● **Task details**: Your answer should be the exact lines of the records, starting with the one containing "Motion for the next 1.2" and running to the end.

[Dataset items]
----------------------------------------

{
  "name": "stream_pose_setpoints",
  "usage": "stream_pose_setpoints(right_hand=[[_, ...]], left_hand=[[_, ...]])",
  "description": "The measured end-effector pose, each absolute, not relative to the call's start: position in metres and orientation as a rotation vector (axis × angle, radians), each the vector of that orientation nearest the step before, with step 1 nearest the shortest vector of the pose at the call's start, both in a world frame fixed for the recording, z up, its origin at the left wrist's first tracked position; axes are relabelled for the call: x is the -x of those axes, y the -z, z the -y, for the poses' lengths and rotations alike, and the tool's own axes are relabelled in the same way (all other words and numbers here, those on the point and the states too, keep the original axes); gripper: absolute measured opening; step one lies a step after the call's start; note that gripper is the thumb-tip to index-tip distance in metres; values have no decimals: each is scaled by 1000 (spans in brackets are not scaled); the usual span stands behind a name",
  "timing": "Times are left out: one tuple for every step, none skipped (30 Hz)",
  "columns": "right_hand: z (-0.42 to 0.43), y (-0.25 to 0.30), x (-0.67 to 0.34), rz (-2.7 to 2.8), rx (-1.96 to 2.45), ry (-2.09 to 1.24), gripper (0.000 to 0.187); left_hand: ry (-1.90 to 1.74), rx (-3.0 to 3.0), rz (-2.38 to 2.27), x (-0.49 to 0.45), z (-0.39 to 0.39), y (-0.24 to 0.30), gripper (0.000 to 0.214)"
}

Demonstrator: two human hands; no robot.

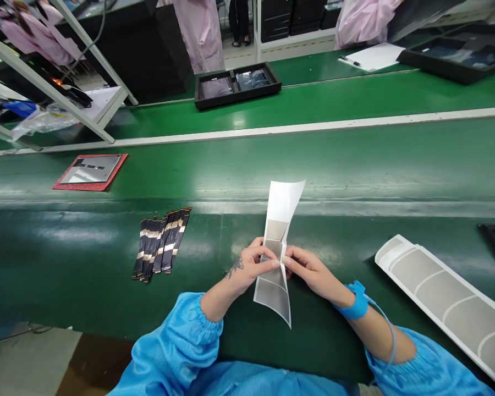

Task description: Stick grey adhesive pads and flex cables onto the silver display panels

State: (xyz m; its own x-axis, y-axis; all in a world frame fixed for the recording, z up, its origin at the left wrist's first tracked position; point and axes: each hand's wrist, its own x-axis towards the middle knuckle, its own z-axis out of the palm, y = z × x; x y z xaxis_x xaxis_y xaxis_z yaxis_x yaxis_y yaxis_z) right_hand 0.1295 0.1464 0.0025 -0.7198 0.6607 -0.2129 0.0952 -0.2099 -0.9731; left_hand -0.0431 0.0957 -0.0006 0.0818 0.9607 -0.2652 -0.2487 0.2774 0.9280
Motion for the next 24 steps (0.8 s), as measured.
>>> stream_pose_setpoints(right_hand=[[-146,-2,-130,1665,890,-1992,44],[-146,-2,-130,1663,894,-1997,44],[-147,-2,-131,1663,896,-1997,44],[-147,-2,-131,1662,898,-1995,44],[-147,-2,-132,1666,899,-1987,44],[-148,-2,-132,1675,897,-1973,44],[-148,-3,-133,1686,895,-1956,44],[-149,-3,-133,1697,892,-1940,45],[-149,-3,-133,1704,888,-1928,45],[-149,-4,-133,1707,885,-1922,45],[-150,-4,-133,1705,880,-1918,45],[-150,-4,-133,1699,878,-1918,45],[-150,-4,-133,1693,877,-1917,45],[-150,-4,-133,1689,877,-1914,45],[-151,-3,-134,1689,879,-1909,45],[-151,-3,-134,1689,883,-1904,45],[-151,-2,-134,1689,889,-1900,45],[-151,-2,-135,1689,897,-1895,45],[-152,-2,-135,1687,907,-1892,45],[-152,-2,-136,1681,917,-1892,45],[-152,-3,-136,1672,929,-1894,45],[-152,-3,-136,1659,940,-1898,45],[-152,-4,-136,1643,952,-1902,45],[-152,-6,-136,1622,965,-1908,44]], left_hand=[[-1090,-844,-1100,43,-96,1,28],[-1096,-847,-1098,43,-96,2,28],[-1101,-850,-1098,43,-96,2,29],[-1106,-854,-1100,44,-96,3,29],[-1110,-859,-1102,44,-97,3,30],[-1113,-866,-1104,44,-97,4,30],[-1115,-873,-1105,45,-97,5,30],[-1116,-878,-1106,45,-97,6,30],[-1118,-882,-1107,45,-97,7,29],[-1119,-883,-1106,45,-97,8,29],[-1121,-882,-1105,45,-97,8,29],[-1122,-881,-1105,45,-97,9,28],[-1123,-879,-1105,45,-96,9,28],[-1125,-876,-1105,45,-96,9,28],[-1127,-871,-1106,45,-96,8,29],[-1132,-866,-1108,45,-96,8,29],[-1138,-861,-1112,45,-96,8,30],[-1141,-856,-1117,45,-96,7,30],[-1143,-851,-1120,45,-96,7,31],[-1141,-847,-1121,45,-96,7,33],[-1139,-845,-1121,45,-96,7,36],[-1140,-842,-1122,45,-96,7,39],[-1144,-840,-1128,45,-96,7,41],[-1152,-843,-1142,44,-95,8,40]])
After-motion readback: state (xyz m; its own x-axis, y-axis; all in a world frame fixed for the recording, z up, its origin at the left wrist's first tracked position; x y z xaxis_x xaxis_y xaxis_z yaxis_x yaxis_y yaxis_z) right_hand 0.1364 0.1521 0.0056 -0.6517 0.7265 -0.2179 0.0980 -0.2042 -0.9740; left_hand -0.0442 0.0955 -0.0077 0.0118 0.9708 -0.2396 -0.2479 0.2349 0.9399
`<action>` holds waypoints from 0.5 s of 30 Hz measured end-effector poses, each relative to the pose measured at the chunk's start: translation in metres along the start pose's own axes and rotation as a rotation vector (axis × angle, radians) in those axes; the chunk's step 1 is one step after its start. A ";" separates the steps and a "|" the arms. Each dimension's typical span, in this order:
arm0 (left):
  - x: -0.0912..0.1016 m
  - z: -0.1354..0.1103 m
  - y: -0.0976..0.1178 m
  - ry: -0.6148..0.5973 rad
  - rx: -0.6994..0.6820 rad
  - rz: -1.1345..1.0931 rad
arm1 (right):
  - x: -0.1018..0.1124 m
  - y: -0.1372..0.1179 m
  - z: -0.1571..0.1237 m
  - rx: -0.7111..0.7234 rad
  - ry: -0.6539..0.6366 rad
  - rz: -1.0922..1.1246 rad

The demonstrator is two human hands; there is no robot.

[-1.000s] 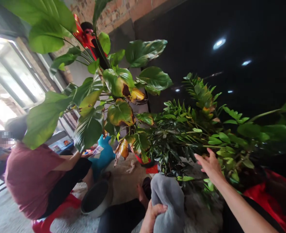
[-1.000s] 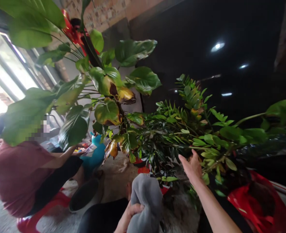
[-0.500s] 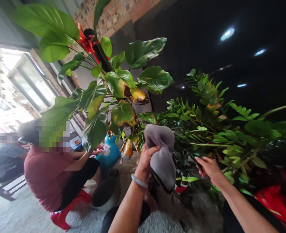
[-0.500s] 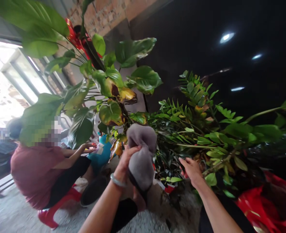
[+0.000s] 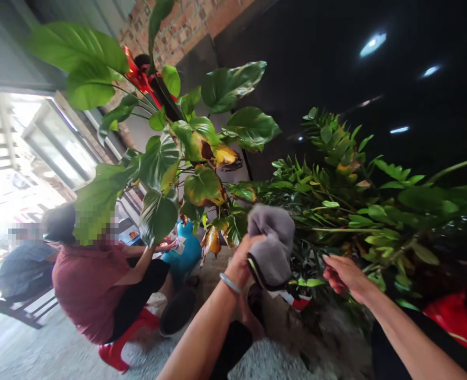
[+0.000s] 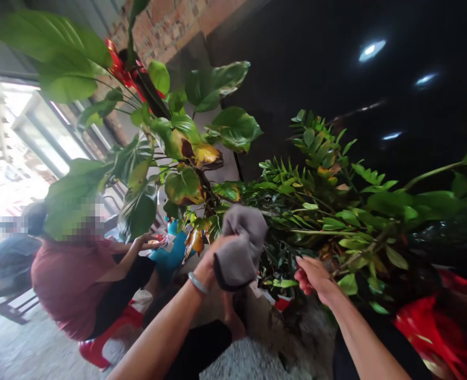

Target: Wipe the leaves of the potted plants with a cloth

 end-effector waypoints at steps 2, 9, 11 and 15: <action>-0.004 -0.002 -0.034 -0.035 0.118 0.056 | -0.003 0.002 -0.002 -0.008 -0.029 -0.008; 0.003 -0.006 0.029 0.009 -0.112 -0.014 | 0.004 0.007 -0.001 -0.052 -0.018 -0.023; 0.004 0.001 0.037 0.038 -0.149 -0.027 | 0.004 0.008 0.001 -0.051 -0.001 -0.012; 0.003 0.007 -0.020 0.011 0.024 0.131 | 0.000 0.010 0.004 -0.025 0.007 0.013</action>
Point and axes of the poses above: each hand's wrist, its own z-axis towards the middle knuckle, its own x-axis out of the back of the hand, y = z × x, the point moved 10 cm from there along z, towards the middle knuckle, and after that the axes turned 4 degrees about x, right-handed, at the moved point
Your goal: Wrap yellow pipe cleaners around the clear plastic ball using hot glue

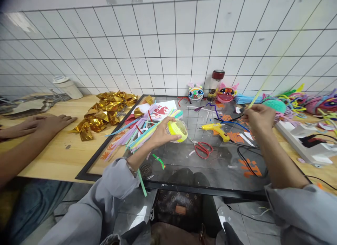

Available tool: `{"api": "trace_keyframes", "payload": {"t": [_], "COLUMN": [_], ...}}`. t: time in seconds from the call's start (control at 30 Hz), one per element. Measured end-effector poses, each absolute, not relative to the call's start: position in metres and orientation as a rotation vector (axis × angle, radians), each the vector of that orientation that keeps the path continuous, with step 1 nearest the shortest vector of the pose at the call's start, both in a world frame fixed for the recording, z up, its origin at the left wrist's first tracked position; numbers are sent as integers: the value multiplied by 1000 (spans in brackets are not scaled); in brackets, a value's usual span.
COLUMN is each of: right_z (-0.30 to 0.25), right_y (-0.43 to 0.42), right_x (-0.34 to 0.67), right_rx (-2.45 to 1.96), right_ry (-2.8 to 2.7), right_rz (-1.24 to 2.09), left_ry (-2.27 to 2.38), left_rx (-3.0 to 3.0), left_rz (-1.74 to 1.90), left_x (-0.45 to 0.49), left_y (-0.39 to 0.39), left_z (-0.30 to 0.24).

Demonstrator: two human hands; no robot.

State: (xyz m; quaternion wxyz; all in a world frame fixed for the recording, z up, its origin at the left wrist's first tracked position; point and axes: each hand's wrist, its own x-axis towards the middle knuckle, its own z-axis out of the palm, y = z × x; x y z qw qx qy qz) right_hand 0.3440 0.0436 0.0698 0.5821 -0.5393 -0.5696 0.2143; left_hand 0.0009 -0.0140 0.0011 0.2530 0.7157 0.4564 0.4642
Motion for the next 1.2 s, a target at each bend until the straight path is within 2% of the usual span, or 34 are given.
{"api": "trace_keyframes", "payload": {"t": [0.07,0.27,0.67,0.87,1.2], "right_z": [59,41,4,9,5], "right_y": [25,-26,-35,-42,-43], "right_x": [317,215,202,201,198], "right_rx": [-1225,-1008,-817,-635,-571], "right_ry": [-1212,-1320,-1705,-1799,-1796], "right_rz": [604,881,360,68,-228], "left_ry": [1226,1243,1153,1085,1086], "left_rx": [1977,2021,2067,2036,2069], "left_rz": [1258,1224,1172,1088,1112], "left_x": [3,3,5,7,7], "left_y": [-15,-17,-20,-26,-28], "left_z": [1,1,6,7,10]}}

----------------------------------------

● **Finished task**:
Motion for the next 1.2 s, a target at each bend until the straight path is within 2% of the usual span, or 34 are given.
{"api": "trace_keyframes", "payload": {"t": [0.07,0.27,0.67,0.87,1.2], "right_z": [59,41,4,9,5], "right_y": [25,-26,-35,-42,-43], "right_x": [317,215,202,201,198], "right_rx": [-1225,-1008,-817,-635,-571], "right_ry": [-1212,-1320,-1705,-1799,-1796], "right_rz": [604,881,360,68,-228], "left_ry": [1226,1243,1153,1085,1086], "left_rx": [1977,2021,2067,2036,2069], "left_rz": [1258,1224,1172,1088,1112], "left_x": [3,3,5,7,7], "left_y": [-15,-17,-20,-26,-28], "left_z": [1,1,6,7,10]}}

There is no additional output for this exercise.